2.4 Influence of 2D Ti₃C₂T_x synergy on PD response and stability

Rapid response times in PDs are critical for various applications, including optical communication systems, imaging technologies, and the detection of weak light signals. The reference PD demonstrated slower response characteristics, exhibiting rise and fall times of 4.32 μs and 12.00 μs, as demonstrated in Fig. 6a. In contrast, the optimized one shown in Fig. 6b exhibited exceptionally faster response times, with rise and fall times of 1.07 μs and 0.74 μs, making it more suitable for practical applications compared to previously reported devices.^11,18,23 The high electrical conductivity and mobility of Ti₃C₂T_x lead to efficient charge carrier transport, with its ability to passivate defects and reduce non-radiative recombination, considerably improving PD response times and making it suitable for applications requiring rapid signal processing.^37,67 The current–time (I–t) photoresponse characteristics under reverse bias conditions (Fig. S13†) demonstrate excellent operational stability across different applied voltages. Moreover, our optimized PD demonstrated exceptional operational stability and reliable switching ability under self-powered conditions, with negligible degradation in light and dark current responses during a 2400-second test period under 730 nm and 48.3 mW cm⁻² illumination, as displayed in Fig. 6c.

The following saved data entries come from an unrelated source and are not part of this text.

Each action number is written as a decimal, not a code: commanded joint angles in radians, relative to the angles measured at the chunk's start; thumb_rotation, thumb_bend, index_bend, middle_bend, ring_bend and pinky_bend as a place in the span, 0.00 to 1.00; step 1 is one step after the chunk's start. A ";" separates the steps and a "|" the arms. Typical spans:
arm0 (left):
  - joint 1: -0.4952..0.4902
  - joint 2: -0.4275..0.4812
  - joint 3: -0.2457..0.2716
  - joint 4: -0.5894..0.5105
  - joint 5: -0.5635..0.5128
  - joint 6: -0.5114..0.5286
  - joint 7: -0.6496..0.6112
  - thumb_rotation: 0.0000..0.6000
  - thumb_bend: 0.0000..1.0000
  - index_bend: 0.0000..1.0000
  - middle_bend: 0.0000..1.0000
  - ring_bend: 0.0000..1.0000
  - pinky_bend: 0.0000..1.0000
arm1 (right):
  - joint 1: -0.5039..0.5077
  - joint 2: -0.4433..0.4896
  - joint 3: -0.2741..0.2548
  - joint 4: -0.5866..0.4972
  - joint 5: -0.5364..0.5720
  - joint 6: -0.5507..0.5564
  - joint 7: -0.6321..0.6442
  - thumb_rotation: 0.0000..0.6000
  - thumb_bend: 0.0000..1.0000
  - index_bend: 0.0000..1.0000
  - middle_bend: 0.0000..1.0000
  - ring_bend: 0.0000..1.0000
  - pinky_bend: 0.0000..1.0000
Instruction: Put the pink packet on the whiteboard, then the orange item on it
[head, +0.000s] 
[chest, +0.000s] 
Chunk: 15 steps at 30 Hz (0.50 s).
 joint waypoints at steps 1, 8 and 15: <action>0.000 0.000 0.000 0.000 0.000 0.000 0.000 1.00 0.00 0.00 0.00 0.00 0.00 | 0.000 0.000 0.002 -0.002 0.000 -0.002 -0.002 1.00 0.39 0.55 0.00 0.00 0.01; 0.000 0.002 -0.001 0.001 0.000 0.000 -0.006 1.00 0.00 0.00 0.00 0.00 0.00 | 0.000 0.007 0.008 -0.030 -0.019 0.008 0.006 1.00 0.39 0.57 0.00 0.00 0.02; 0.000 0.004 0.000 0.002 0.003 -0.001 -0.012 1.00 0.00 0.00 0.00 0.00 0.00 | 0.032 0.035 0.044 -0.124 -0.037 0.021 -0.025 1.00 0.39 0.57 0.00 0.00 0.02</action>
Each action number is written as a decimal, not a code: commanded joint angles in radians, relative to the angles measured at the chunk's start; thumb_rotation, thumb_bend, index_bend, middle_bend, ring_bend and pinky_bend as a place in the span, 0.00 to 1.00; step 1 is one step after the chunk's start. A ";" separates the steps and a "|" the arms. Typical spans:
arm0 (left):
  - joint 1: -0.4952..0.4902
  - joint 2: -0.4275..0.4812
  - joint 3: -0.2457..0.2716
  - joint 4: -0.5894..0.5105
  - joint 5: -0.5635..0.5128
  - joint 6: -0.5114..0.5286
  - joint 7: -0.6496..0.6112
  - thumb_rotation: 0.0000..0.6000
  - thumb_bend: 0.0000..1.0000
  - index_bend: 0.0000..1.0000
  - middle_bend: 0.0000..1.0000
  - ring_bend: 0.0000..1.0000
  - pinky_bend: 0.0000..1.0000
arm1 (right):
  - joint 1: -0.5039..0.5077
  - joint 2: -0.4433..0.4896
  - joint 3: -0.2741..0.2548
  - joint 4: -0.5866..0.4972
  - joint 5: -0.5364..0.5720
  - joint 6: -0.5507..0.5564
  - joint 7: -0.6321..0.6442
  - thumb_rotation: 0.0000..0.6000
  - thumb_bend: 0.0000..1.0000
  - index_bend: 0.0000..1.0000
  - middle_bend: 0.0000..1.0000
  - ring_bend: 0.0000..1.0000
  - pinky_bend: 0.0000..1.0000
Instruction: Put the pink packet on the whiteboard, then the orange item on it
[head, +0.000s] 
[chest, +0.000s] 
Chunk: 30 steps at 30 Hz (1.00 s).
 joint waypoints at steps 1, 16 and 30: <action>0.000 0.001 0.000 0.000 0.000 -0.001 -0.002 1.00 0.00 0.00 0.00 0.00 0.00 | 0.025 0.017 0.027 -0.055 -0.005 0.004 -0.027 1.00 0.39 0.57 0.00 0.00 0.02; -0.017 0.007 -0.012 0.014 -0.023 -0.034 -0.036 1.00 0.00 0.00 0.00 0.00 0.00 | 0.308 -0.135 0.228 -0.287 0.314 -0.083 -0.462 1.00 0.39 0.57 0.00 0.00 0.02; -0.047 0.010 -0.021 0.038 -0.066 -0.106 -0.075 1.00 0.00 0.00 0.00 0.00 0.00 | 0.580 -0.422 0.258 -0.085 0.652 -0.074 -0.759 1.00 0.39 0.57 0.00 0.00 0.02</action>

Fig. 6 Rise and fall time of self-powered PDs: (a) reference and (b) optimized. (c) The photoresponse of the optimized PD in a test period of 40 minutes. The left and right images depict magnified views of the response at the first and last times, respectively. (d) The photoresponse of an optimized PD stored under ambient conditions, and (e) an optimized PD stored at ≈80% RH relative humidity.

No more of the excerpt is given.